- WHAT TO WORK ON
Write out every line below that includes the word "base".

:::

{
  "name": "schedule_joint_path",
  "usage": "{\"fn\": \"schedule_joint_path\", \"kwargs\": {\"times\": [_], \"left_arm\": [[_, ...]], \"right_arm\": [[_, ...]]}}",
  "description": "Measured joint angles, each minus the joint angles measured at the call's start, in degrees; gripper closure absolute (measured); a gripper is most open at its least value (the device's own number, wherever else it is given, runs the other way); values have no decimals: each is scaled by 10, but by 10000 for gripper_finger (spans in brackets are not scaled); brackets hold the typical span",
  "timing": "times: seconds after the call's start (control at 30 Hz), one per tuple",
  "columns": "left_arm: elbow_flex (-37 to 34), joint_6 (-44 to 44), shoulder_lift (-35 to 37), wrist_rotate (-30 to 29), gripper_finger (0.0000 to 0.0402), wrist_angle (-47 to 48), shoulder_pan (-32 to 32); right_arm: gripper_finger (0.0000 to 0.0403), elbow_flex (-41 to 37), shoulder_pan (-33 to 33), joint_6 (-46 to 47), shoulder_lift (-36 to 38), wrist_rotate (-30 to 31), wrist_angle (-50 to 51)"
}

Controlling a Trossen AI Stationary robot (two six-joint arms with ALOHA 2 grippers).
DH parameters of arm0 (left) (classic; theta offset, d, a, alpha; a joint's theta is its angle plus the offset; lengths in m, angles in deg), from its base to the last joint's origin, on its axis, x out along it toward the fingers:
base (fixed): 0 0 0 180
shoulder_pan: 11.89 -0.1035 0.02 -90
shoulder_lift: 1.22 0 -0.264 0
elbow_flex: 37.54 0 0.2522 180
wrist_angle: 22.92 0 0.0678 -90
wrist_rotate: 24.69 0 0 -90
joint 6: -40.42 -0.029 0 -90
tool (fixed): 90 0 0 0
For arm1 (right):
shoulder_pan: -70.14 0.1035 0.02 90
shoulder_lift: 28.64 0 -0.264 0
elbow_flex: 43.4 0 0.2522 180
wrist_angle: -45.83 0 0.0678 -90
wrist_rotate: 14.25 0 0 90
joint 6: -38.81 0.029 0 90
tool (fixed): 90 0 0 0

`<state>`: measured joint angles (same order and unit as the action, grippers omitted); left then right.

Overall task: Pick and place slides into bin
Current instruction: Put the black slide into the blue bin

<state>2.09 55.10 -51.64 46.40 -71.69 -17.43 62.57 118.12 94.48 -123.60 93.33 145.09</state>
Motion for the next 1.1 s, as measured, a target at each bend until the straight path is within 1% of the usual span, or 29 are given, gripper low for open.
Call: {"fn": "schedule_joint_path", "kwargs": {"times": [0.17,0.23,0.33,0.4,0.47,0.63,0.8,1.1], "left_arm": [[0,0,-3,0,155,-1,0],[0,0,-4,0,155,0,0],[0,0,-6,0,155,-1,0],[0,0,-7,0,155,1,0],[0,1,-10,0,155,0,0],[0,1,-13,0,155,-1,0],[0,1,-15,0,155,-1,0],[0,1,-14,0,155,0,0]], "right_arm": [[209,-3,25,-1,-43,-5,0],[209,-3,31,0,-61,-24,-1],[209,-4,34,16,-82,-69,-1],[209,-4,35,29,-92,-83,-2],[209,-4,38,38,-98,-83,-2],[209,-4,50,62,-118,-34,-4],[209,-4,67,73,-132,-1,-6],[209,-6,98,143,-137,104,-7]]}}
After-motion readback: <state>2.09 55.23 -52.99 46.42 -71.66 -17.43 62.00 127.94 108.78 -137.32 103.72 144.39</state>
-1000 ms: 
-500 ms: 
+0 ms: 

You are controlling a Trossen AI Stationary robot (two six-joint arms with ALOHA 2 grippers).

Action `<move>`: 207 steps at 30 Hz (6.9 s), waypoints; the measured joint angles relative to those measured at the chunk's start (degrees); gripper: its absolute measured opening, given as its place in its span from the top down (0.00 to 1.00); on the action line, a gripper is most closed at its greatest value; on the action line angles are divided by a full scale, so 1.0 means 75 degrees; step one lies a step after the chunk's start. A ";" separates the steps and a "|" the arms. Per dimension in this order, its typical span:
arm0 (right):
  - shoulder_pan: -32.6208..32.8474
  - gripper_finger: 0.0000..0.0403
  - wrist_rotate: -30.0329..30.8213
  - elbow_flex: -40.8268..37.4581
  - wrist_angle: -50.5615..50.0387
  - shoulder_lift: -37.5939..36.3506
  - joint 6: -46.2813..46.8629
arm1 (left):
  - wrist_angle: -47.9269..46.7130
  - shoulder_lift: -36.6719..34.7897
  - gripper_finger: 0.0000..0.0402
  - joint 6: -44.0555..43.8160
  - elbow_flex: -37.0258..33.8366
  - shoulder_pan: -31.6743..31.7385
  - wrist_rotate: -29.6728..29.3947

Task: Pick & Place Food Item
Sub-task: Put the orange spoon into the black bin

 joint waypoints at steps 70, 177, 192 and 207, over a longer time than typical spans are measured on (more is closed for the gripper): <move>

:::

- RESPONSE AREA
DH parameters of arm0 (left) (classic; theta offset, d, a, alpha; a joint's theta is its angle plus the offset; lengths in m, angles in deg), from its base to the last joint's origin, on its axis, x out along it toward the fingers:
base (fixed): 0 0 0 180

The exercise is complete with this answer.